(Entries taken from a collection)
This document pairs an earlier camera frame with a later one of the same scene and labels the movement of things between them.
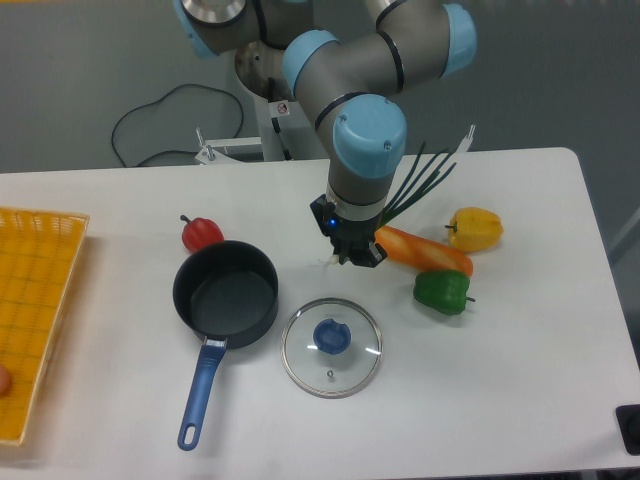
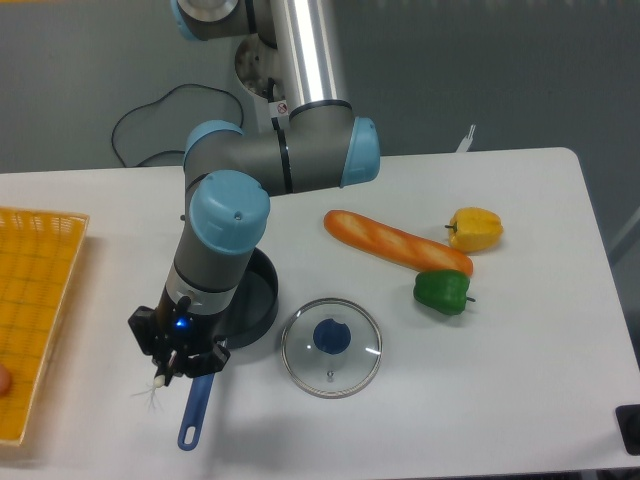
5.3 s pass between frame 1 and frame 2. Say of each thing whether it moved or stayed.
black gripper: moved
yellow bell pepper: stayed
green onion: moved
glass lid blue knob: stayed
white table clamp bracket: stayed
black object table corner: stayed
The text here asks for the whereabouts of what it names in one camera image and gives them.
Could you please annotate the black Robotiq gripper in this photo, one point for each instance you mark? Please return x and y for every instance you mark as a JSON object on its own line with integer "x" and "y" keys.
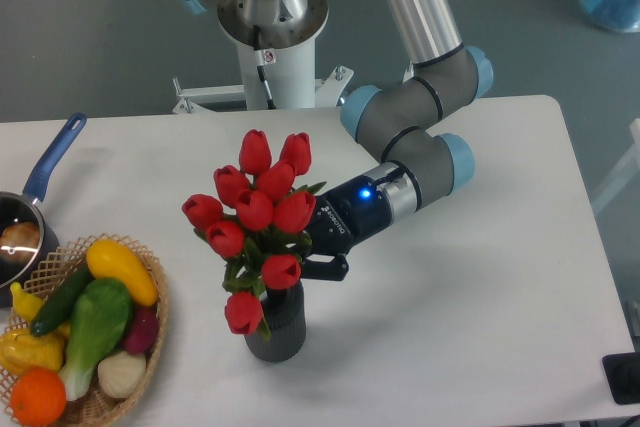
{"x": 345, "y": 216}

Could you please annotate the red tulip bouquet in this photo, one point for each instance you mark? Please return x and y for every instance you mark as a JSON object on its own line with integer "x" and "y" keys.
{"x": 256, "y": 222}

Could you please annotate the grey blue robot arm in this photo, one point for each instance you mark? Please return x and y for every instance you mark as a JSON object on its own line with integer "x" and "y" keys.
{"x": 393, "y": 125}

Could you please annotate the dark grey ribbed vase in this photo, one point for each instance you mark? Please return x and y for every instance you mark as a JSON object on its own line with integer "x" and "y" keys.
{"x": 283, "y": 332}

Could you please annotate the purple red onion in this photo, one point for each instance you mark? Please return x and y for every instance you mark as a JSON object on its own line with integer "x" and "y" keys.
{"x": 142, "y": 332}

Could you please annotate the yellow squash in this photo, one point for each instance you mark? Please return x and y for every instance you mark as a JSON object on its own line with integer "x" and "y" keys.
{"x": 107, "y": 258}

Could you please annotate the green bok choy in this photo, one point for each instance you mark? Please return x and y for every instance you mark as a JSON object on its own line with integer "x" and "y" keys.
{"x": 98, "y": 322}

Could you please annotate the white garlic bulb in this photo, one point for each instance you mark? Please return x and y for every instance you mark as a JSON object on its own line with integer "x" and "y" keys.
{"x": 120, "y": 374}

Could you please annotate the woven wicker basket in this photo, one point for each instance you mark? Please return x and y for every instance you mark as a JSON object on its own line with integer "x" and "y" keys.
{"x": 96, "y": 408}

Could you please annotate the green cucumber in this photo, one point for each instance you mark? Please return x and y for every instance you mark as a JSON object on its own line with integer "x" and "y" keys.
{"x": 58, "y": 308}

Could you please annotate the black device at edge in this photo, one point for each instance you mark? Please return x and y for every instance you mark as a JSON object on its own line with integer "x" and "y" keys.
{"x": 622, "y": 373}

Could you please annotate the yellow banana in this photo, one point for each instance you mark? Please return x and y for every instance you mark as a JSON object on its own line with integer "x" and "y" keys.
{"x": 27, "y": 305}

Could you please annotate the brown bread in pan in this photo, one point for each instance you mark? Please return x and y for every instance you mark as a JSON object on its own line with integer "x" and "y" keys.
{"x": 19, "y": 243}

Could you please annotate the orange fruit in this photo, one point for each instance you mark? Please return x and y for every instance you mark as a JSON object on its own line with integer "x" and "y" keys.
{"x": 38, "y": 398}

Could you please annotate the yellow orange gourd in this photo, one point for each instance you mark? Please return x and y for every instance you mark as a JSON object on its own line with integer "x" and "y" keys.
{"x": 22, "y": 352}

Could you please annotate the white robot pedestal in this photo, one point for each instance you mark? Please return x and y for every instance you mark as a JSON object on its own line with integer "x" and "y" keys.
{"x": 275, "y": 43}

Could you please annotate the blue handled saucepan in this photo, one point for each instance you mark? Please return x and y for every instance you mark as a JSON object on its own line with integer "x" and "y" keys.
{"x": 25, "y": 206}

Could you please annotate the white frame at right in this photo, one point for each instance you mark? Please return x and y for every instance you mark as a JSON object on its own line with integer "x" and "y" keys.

_WORK TO COMPLETE:_
Repeat the data word for word, minus any pictures.

_ANSWER TO THE EXERCISE:_
This document pairs an earlier camera frame with a later one of the same scene and labels the movement of things between them.
5.3 s pass between frame 1 and frame 2. Say of each thing whether it moved or stayed.
black gripper: moved
yellow bell pepper: stayed
green onion: moved
glass lid blue knob: stayed
white table clamp bracket: stayed
black object table corner: stayed
The text here asks for the whereabouts of what it names in one camera image and gives them.
Could you please annotate the black Robotiq gripper in this photo, one point for each instance you mark? Please return x and y for every instance you mark as a JSON object on its own line with integer "x" and "y" keys.
{"x": 345, "y": 216}

Could you please annotate the red tulip bouquet in this photo, one point for each instance you mark? Please return x and y for every instance you mark as a JSON object on its own line with integer "x" and "y" keys.
{"x": 256, "y": 222}

Could you please annotate the grey blue robot arm in this photo, one point for each instance you mark? Please return x and y for every instance you mark as a JSON object on its own line with integer "x" and "y" keys.
{"x": 393, "y": 125}

Could you please annotate the dark grey ribbed vase in this photo, one point for each instance you mark? Please return x and y for every instance you mark as a JSON object on its own line with integer "x" and "y" keys.
{"x": 283, "y": 332}

Could you please annotate the purple red onion in this photo, one point for each instance you mark? Please return x and y for every instance you mark as a JSON object on its own line with integer "x" and "y" keys.
{"x": 142, "y": 332}

Could you please annotate the yellow squash in this photo, one point for each instance you mark? Please return x and y for every instance you mark as a JSON object on its own line with integer "x" and "y" keys.
{"x": 107, "y": 258}

Could you please annotate the green bok choy in this photo, one point for each instance you mark? Please return x and y for every instance you mark as a JSON object on its own line with integer "x" and "y" keys.
{"x": 98, "y": 322}

Could you please annotate the white garlic bulb in this photo, one point for each instance you mark? Please return x and y for every instance you mark as a JSON object on its own line with integer "x" and "y" keys.
{"x": 120, "y": 374}

Could you please annotate the woven wicker basket in this photo, one point for each instance you mark? Please return x and y for every instance you mark as a JSON object on its own line with integer "x" and "y" keys.
{"x": 96, "y": 408}

Could you please annotate the green cucumber in this photo, one point for each instance you mark? Please return x and y for every instance you mark as a JSON object on its own line with integer "x" and "y" keys.
{"x": 58, "y": 308}

Could you please annotate the black device at edge in this photo, one point for each instance you mark? Please return x and y for every instance you mark as a JSON object on its own line with integer "x" and "y" keys.
{"x": 622, "y": 373}

Could you please annotate the yellow banana in this photo, one point for each instance you mark? Please return x and y for every instance you mark as a JSON object on its own line with integer "x" and "y" keys.
{"x": 27, "y": 305}

Could you please annotate the brown bread in pan in this photo, one point for each instance you mark? Please return x and y for every instance you mark as a JSON object on its own line with integer "x" and "y" keys.
{"x": 19, "y": 243}

Could you please annotate the orange fruit in this photo, one point for each instance you mark? Please return x and y for every instance you mark as a JSON object on its own line with integer "x" and "y" keys.
{"x": 38, "y": 398}

Could you please annotate the yellow orange gourd in this photo, one point for each instance you mark? Please return x and y for every instance you mark as a JSON object on its own line with integer "x" and "y" keys.
{"x": 22, "y": 352}

Could you please annotate the white robot pedestal in this photo, one point for each instance you mark? Please return x and y for every instance you mark as a JSON object on its own line with integer "x" and "y" keys.
{"x": 275, "y": 43}

Could you please annotate the blue handled saucepan in this photo, one point for each instance you mark? Please return x and y for every instance you mark as a JSON object on its own line with integer "x" and "y" keys.
{"x": 25, "y": 206}

Could you please annotate the white frame at right in this photo, one point for each instance you mark? Please return x and y for every instance you mark as a JSON object on its own line with integer "x" and "y" keys.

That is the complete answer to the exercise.